# ACTIVITY
For the word "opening", tally the lines of the data that contain it and give the tally alone.

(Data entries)
+ + + + +
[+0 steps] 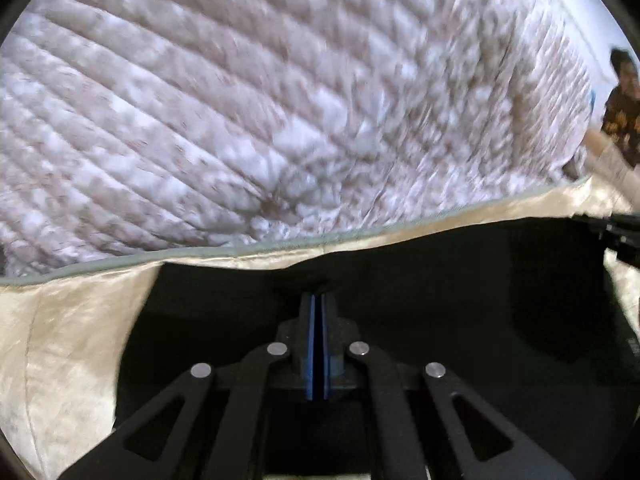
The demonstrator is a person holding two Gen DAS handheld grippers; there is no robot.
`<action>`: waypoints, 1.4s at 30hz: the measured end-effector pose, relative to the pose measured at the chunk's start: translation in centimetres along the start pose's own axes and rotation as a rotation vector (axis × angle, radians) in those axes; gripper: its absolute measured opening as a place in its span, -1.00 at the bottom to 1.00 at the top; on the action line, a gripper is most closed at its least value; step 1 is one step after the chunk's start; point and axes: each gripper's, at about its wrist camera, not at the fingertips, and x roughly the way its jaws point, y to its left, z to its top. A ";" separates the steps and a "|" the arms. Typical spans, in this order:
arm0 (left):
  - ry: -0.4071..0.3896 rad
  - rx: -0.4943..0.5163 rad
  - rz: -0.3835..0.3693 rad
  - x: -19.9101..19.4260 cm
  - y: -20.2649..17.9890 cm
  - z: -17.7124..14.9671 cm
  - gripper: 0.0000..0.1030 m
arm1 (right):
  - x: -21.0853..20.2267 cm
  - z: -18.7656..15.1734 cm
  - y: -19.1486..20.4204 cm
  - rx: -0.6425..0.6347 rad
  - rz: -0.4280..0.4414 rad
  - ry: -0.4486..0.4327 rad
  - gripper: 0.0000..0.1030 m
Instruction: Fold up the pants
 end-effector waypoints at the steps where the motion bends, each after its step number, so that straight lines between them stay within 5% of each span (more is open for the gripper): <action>1: -0.026 -0.013 -0.006 -1.9 0.0 -0.4 -0.93 | -1.7 -0.5 0.3 0.007 0.009 -0.022 -0.82; 5: -0.096 -0.026 -0.040 -8.2 -0.6 -3.2 -0.93 | -8.0 -3.7 2.2 0.031 0.032 -0.093 -0.82; 10: -0.085 -0.070 -0.099 -13.2 -1.6 -8.9 -0.93 | -13.1 -10.8 4.6 0.111 0.055 -0.087 -0.82; 16: 0.022 -0.100 -0.134 -15.1 -3.5 -16.3 -0.92 | -13.8 -19.6 5.4 0.274 0.046 0.054 -0.80; 19: 0.095 -0.120 -0.128 -14.4 -3.8 -19.0 -0.91 | -13.1 -22.0 5.0 0.338 0.050 0.124 -0.71; 22: 0.132 -0.145 -0.125 -14.8 -3.6 -20.7 -0.89 | -14.0 -23.1 4.9 0.369 0.071 0.104 -0.53; 26: 0.131 -0.200 -0.129 -16.6 -2.5 -21.1 -0.87 | -16.4 -23.8 4.4 0.411 0.093 0.020 -0.35; 28: 0.104 -0.206 -0.103 -17.3 -2.1 -20.3 -0.65 | -17.6 -24.0 3.6 0.459 0.072 -0.039 -0.04; 30: 0.077 -0.201 -0.097 -17.2 -2.1 -19.3 -0.11 | -18.7 -24.3 2.5 0.520 0.047 -0.095 -0.01; 31: 0.070 -0.189 -0.082 -16.8 -2.4 -18.5 -0.05 | -19.2 -24.5 1.7 0.560 0.015 -0.125 -0.01; 37: 0.099 -0.045 -0.029 -11.4 -5.6 -14.7 0.00 | -19.6 -26.1 -1.7 0.735 -0.061 -0.160 -0.01; 42: 0.148 -0.039 0.036 -6.6 -6.1 -14.4 -0.06 | -19.5 -26.6 -3.0 0.810 -0.056 -0.165 -0.01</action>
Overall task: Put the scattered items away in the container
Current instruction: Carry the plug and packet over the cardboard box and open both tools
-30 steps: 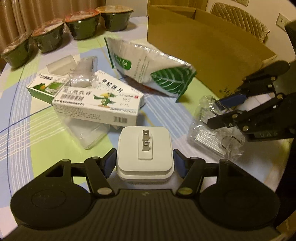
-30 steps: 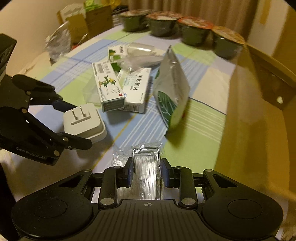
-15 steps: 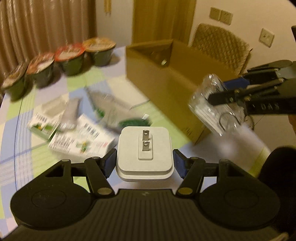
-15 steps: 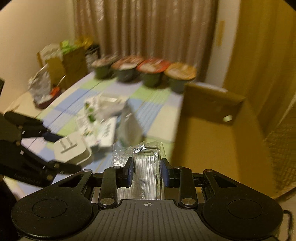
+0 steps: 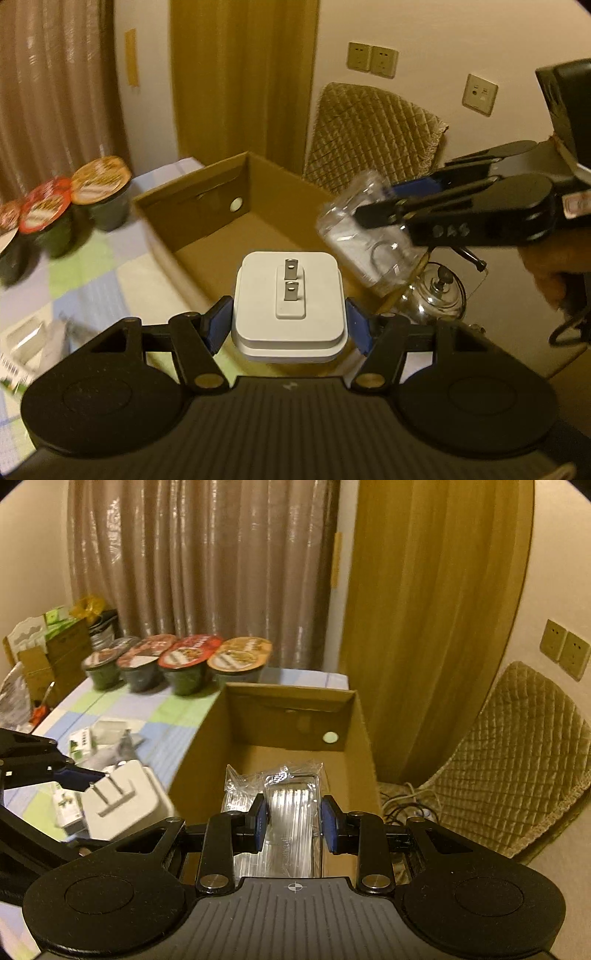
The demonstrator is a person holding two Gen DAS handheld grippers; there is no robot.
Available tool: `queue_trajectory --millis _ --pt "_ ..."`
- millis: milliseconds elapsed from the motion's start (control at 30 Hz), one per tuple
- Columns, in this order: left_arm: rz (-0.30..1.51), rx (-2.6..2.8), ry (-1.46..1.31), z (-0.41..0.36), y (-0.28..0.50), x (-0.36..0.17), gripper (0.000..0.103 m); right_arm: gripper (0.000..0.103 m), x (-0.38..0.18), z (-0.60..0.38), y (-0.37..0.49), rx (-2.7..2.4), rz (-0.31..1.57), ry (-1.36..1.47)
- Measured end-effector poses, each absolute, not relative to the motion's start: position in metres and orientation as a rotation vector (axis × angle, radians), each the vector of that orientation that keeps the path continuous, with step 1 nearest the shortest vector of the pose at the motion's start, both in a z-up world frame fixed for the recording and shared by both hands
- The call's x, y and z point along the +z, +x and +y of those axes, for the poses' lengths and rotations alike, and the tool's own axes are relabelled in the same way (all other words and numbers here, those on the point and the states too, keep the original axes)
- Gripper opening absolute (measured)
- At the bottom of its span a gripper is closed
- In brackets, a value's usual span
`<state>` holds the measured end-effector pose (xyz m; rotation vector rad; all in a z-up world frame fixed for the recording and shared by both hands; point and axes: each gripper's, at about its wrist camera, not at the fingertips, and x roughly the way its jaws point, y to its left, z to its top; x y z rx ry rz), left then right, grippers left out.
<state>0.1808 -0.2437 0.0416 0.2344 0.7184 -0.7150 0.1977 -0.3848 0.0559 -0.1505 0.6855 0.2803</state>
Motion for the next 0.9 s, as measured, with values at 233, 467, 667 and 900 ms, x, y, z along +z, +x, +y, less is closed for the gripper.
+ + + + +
# ANSWER FOR THIS EXERCISE
2